"Finger" Unix command

Is there a way to find out which users have fingered me? If so, how?

fingerd has logging capability, but if you aren’t root you probably can’t get to it / activate logging.

You can, however, put “terminal control” bombs in your .plan if you want to be obnoxious, unless somebody has plugged that - it’s been a while. Once I placed terminal control sequences in my .plan which had the effect of vertical spacing and erasing all my information after briefly displaying the message “how DARE you finger me!” (on any terminal or terminal window respecting ANSI standard escapes). I got a couple chuckles out of it and forgot I’d done it. Months later our sysadmin fingered me, got annoyed, and told me to remove it.

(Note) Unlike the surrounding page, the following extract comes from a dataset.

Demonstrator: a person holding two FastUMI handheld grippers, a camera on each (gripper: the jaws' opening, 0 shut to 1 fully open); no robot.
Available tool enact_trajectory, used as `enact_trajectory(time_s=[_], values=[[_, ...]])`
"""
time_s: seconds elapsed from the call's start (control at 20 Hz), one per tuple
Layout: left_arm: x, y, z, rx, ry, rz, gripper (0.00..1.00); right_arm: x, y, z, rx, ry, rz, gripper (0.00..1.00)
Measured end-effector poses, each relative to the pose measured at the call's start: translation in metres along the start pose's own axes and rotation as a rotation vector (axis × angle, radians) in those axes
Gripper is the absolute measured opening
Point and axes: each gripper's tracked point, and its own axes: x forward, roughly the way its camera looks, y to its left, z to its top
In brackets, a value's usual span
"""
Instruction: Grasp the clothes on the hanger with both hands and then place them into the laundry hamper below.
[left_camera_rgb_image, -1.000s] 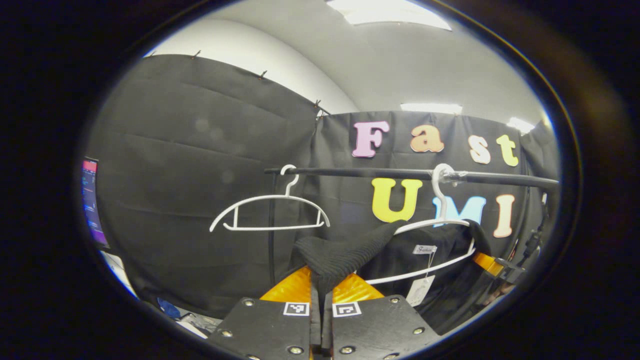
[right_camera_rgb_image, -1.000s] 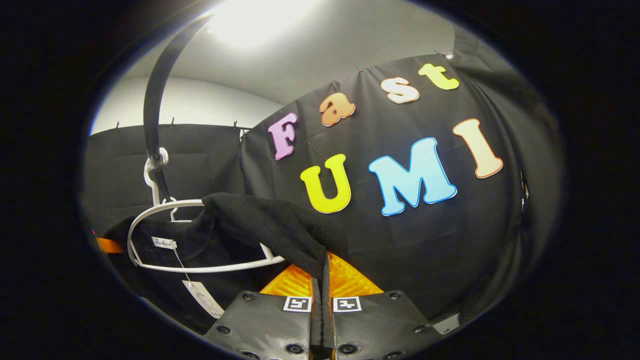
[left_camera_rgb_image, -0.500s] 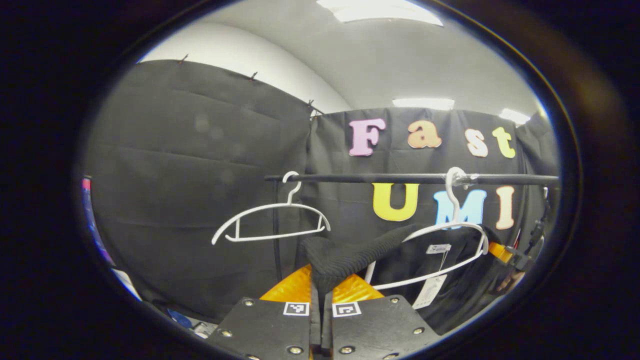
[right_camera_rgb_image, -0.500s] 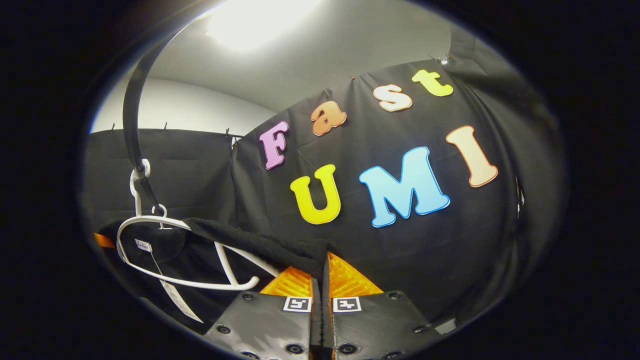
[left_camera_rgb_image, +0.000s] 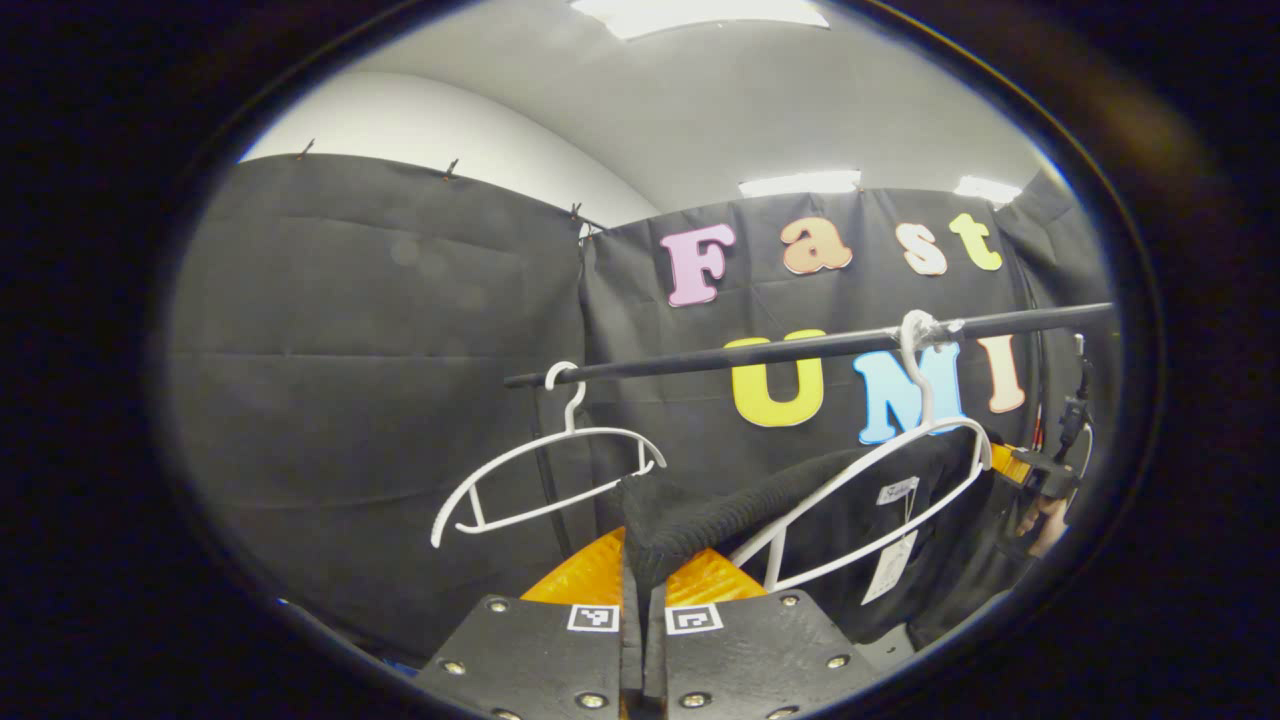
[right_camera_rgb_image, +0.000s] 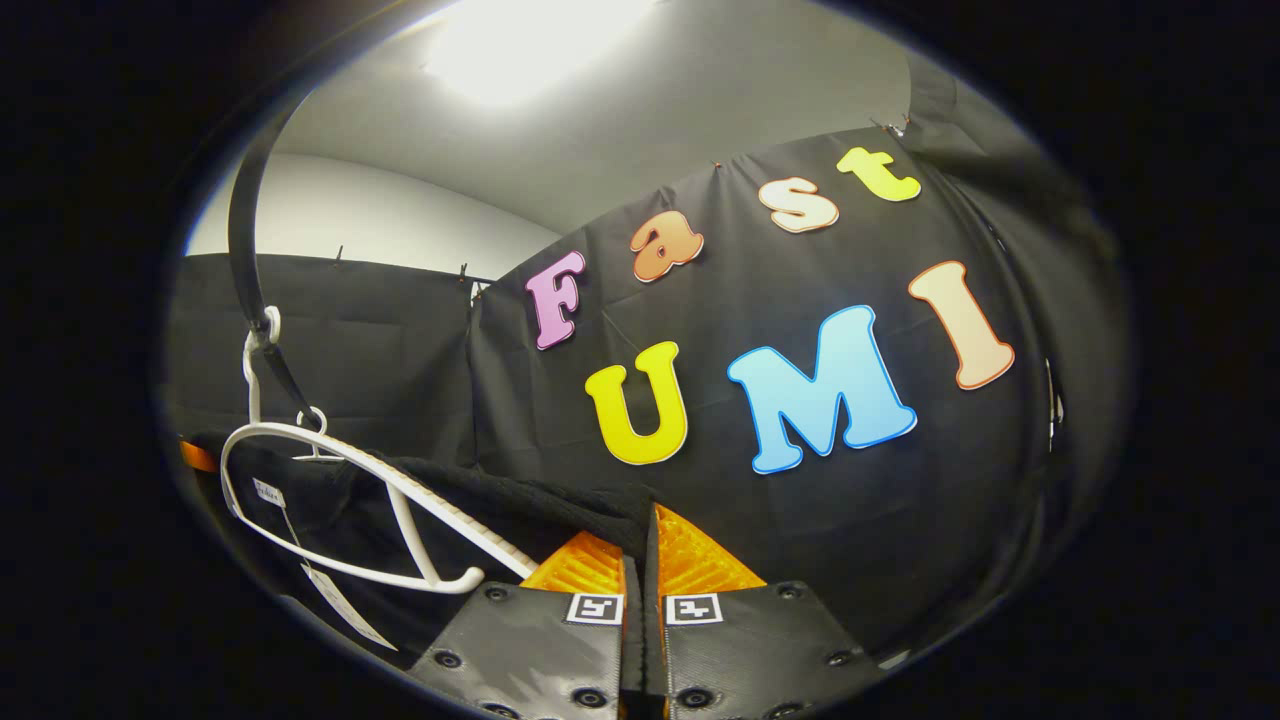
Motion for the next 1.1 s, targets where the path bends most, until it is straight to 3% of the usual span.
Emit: enact_trajectory(time_s=[0.6, 1.1], values=[[0.006, 0.023, -0.051, -0.011, 0.124, -0.011, 0.03, -0.004, 0.003, -0.045, -0.019, 0.099, 0.019, 0.00], [0.001, 0.034, -0.098, -0.084, 0.187, -0.083, 0.00, -0.050, 0.012, -0.069, -0.052, 0.184, -0.080, 0.02]])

Since finger is a security risk most sysadmins have disabled its use.

Yes, but the system I access doesn’t have finger disabled. In fact, many students publish plans. That’s why I asked. Anyone else know a little fingertrace thing I could copy?

From the fingerd manpage:

So if you want (and if it is readable) to snoop in /etc/inetd.conf (or /etc/xinetd.d/finger), you can see if the connections are being logged, by looking for that flag. If it isn’t, that’s that.

If it is logging, the notes are probably in a standard syslog file such as /var/log/messages, /var/adm/messages, /var/log/syslog or some other file in /var/log. Chances of that file being readable by a regular user should be low, but who knows.

If the filesystem is only mounted on one machine (no NFS mounts, etc.) you can make .plan a named pipe and have a background process writing to it. The idea is that writes to the pipe will block until someone tries to read from it. When a write succeeds, you can try to figure out where the finger is coming from (with ps, netstat, etc.) before closing the pipe again.

It’s been a while since I did this; I’m not sure if it still works and I might be wrong on the details. It got far less useful once NFS-mounted filesystems became the norm (named pipes don’t work across NFS mounts). It also has the potential to annoy sysadmins (it annoyed mine:)).